Set out exactly every line of the entries below, starting at the line that holds "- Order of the" and stopping after the line that holds "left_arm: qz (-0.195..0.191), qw".

▶ _Source material_
········

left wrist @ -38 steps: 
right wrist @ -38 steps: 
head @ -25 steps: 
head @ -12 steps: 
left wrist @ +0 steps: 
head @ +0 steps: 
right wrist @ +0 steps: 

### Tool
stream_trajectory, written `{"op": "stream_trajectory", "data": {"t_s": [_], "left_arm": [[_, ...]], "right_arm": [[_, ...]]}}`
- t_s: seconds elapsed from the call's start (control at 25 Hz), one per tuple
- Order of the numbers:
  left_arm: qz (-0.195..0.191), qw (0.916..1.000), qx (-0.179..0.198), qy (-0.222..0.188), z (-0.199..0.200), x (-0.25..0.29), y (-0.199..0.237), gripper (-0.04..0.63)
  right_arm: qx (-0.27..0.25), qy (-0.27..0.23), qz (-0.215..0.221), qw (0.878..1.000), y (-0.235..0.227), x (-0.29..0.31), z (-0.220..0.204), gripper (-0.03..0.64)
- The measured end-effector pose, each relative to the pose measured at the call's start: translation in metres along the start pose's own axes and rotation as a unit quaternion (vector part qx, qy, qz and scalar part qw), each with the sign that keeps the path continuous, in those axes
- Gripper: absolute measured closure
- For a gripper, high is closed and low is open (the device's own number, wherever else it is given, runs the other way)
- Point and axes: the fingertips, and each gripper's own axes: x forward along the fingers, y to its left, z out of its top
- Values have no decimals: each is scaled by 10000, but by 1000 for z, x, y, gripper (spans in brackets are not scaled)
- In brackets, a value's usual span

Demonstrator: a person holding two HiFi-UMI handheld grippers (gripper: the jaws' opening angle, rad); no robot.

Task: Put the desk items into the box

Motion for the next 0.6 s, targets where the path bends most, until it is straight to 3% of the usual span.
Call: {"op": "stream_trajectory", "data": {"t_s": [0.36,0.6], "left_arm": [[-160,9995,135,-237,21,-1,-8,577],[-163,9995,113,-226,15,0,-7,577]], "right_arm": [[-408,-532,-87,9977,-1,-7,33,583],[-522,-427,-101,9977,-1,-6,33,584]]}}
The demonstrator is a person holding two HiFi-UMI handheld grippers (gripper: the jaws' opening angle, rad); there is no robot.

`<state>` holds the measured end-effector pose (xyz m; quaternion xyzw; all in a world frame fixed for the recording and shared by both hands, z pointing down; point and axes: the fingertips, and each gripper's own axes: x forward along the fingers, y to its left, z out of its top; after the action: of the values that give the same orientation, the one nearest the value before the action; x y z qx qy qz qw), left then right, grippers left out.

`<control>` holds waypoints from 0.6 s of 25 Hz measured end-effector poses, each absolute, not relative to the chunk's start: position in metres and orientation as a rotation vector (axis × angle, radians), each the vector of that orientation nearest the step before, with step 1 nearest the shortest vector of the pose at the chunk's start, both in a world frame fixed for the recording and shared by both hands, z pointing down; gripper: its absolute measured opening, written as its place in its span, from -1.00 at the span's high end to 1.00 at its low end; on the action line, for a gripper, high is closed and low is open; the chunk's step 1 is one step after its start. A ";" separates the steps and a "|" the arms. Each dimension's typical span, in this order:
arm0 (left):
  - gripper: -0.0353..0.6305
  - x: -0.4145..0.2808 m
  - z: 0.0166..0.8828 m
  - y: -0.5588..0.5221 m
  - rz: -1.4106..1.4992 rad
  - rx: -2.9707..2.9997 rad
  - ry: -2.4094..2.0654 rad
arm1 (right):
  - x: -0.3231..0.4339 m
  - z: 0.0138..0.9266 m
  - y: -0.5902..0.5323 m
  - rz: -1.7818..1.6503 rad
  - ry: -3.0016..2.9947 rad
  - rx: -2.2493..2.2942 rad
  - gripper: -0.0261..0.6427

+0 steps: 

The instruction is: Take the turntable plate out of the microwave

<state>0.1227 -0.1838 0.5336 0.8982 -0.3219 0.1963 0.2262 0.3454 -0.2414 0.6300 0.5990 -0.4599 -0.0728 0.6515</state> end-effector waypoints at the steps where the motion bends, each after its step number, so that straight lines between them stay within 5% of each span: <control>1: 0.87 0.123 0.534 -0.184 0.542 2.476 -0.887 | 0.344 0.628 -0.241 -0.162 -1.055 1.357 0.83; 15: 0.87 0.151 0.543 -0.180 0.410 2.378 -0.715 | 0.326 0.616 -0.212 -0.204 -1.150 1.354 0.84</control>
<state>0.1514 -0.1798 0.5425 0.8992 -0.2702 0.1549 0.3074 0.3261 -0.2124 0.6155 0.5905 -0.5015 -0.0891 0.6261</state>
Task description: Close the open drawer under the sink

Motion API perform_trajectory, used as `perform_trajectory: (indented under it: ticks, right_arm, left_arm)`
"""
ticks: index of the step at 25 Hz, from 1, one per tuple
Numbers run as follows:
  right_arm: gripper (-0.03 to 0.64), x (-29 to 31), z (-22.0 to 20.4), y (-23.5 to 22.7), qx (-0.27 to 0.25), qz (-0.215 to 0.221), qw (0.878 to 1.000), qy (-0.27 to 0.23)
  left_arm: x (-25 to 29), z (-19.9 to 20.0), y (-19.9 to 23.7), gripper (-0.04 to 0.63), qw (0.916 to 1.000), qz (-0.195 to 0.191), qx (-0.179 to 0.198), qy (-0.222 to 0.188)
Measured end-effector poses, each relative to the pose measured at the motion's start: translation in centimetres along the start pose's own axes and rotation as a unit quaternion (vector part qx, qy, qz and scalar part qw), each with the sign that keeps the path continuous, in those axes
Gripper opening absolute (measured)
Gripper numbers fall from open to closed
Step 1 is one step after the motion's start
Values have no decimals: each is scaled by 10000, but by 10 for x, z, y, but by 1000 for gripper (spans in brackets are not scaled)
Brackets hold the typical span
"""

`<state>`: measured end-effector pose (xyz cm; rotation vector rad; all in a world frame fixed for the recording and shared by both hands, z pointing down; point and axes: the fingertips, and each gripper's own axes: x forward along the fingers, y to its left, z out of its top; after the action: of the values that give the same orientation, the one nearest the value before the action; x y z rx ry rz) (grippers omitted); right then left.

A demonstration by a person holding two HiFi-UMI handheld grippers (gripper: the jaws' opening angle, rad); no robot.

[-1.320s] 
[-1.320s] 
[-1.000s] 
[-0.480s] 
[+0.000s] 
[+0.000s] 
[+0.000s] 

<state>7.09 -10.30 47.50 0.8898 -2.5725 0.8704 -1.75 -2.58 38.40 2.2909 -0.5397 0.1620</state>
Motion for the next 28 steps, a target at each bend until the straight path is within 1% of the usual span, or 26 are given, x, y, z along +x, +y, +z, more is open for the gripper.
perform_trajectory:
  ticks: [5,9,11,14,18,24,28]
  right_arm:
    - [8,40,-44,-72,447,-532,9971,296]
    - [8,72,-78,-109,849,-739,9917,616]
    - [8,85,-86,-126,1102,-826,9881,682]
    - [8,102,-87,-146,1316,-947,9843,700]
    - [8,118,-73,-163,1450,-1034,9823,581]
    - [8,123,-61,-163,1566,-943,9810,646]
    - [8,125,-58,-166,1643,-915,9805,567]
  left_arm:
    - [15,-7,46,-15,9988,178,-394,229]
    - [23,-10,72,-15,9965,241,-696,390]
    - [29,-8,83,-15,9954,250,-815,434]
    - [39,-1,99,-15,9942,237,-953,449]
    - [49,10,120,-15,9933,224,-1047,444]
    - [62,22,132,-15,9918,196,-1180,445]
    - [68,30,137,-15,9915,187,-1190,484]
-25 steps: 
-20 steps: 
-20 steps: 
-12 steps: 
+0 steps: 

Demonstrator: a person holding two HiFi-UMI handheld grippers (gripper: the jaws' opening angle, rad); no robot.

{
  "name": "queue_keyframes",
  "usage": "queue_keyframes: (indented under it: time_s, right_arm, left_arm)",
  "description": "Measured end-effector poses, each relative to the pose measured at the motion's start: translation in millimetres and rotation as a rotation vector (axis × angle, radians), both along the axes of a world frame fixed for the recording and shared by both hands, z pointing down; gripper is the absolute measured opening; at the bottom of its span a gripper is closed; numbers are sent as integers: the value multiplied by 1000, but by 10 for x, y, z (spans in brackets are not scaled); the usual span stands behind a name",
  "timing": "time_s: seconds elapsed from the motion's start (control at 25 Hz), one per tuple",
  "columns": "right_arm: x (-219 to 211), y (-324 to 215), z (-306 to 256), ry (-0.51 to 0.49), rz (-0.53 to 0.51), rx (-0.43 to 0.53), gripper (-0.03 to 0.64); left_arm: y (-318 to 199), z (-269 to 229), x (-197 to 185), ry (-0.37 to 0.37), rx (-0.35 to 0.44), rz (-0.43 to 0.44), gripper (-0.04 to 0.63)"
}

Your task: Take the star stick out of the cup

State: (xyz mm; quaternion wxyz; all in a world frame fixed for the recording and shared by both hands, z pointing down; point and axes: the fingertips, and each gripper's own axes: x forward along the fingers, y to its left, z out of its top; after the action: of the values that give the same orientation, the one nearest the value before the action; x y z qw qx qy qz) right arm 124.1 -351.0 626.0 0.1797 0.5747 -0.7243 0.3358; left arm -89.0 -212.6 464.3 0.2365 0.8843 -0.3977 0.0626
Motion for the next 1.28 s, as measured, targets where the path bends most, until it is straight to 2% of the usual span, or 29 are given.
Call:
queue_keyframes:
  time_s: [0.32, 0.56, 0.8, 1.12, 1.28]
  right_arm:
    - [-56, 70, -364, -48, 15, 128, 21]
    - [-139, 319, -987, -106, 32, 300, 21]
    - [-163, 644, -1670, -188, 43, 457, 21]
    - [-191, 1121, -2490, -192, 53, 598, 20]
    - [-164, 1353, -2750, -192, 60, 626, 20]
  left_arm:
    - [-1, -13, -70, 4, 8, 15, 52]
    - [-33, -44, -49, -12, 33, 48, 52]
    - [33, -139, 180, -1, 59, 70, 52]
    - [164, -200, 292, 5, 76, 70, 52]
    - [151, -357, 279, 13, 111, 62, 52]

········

▶ _Solved exercise_
- Order of the numbers:
  left_arm: qz (-0.195..0.191), qw (0.916..1.000), qx (-0.179..0.198), qy (-0.222..0.188), z (-0.199..0.200), x (-0.25..0.29), y (-0.199..0.237), gripper (-0.04..0.63)

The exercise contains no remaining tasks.